3. Recovering Failed Nodes
A node host that fails catastrophically can be recovered if the gear directory /var/lib/openshift has been stored in a fault-tolerant way and can be recovered. In practice this scenario occurs rarely, especially when node hosts are virtual machines in a fault tolerant infrastructure rather than physical machines.
Do not start the MCollective service on the replacement node host until you have completed the following steps. |
Install a node host with the same hostname and IP address as the one that failed. The hostname DNS A record can be adjusted if the IP address must be different, but note that the application CNAME and database records all point to the hostname, and cannot be easily changed.
Duplicate the old node host’s configuration on the new node host, ensuring in particular that the gear profile is the same.
Mount /var/lib/openshift from the original, failed node host.

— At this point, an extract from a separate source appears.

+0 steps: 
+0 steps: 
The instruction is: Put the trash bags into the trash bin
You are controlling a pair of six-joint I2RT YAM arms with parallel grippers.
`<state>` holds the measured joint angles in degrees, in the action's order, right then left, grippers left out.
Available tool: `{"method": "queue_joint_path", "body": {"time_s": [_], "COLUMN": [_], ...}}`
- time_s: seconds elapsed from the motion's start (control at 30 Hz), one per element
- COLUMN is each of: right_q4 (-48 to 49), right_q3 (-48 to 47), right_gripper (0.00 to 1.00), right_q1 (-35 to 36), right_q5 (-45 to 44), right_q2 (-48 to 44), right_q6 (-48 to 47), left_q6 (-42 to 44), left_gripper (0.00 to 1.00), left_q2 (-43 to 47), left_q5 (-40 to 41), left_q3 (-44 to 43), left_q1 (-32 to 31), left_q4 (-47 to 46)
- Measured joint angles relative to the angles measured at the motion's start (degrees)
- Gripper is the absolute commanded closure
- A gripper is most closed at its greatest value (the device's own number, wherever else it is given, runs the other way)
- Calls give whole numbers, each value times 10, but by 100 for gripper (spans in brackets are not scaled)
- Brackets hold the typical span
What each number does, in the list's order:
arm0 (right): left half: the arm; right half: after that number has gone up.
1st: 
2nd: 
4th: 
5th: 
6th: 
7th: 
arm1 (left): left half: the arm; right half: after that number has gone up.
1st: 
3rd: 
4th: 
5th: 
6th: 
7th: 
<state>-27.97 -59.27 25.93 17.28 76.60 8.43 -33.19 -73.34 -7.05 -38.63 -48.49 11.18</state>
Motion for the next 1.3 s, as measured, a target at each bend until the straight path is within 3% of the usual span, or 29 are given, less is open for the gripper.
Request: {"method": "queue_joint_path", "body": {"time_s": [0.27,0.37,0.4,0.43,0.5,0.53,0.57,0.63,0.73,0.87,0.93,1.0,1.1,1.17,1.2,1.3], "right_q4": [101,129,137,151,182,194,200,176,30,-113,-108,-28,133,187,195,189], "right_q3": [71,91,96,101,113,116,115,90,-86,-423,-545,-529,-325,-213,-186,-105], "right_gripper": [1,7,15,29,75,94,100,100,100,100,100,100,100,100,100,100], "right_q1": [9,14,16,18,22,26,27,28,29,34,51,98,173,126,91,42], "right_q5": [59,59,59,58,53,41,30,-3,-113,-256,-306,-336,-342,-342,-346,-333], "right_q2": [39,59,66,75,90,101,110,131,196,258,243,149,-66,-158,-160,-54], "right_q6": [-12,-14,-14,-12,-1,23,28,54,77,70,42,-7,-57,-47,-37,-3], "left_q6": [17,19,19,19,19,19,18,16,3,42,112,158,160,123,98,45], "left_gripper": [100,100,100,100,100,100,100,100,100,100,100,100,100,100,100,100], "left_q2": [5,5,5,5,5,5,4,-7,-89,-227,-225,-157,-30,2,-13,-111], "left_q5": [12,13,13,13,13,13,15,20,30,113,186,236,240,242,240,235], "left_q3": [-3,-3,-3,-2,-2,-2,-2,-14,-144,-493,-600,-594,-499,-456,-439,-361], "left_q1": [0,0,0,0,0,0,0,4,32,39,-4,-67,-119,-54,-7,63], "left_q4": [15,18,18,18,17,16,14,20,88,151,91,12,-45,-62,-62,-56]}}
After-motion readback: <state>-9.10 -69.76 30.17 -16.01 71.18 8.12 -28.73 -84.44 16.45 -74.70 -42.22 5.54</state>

SELinux contexts must have been stored on the /var/lib/openshift volume and should be maintained.
Recreate /etc/passwd entries for all the gears using the following steps:
-
Get the list of UUIDs from the directories in /var/lib/openshift.
-
Get the Unix UID and GID values from the group value of /var/lib/openshift/UUID.
-
Create the corresponding entries in /etc/passwd, using another node’s /etc/passwd file for reference.
Reboot the new node host to activate all changes, start the gears, and allow MCollective and other services to run.
4. Removing Applications from a Node
While trying to add a node to a district, a common error is that the node already has user applications on it. In order to be able to add this node to a district, you will either need to move these applications to another node or delete the applications. Whether you choose to move or delete the applications will depend largely on your agreements with your end users regarding application persistence.
In order to remove a users application, issue the following commands:
# oo-admin-ctl-app -l username -a appname -c stop # oo-admin-ctl-app -l username -a appname -c destroy
The above commands will stop the user’s application and them remove the application from the node. If you want to preserve the application data, you should backup the application first using the snapshot tool that is part of the RHC command line tools.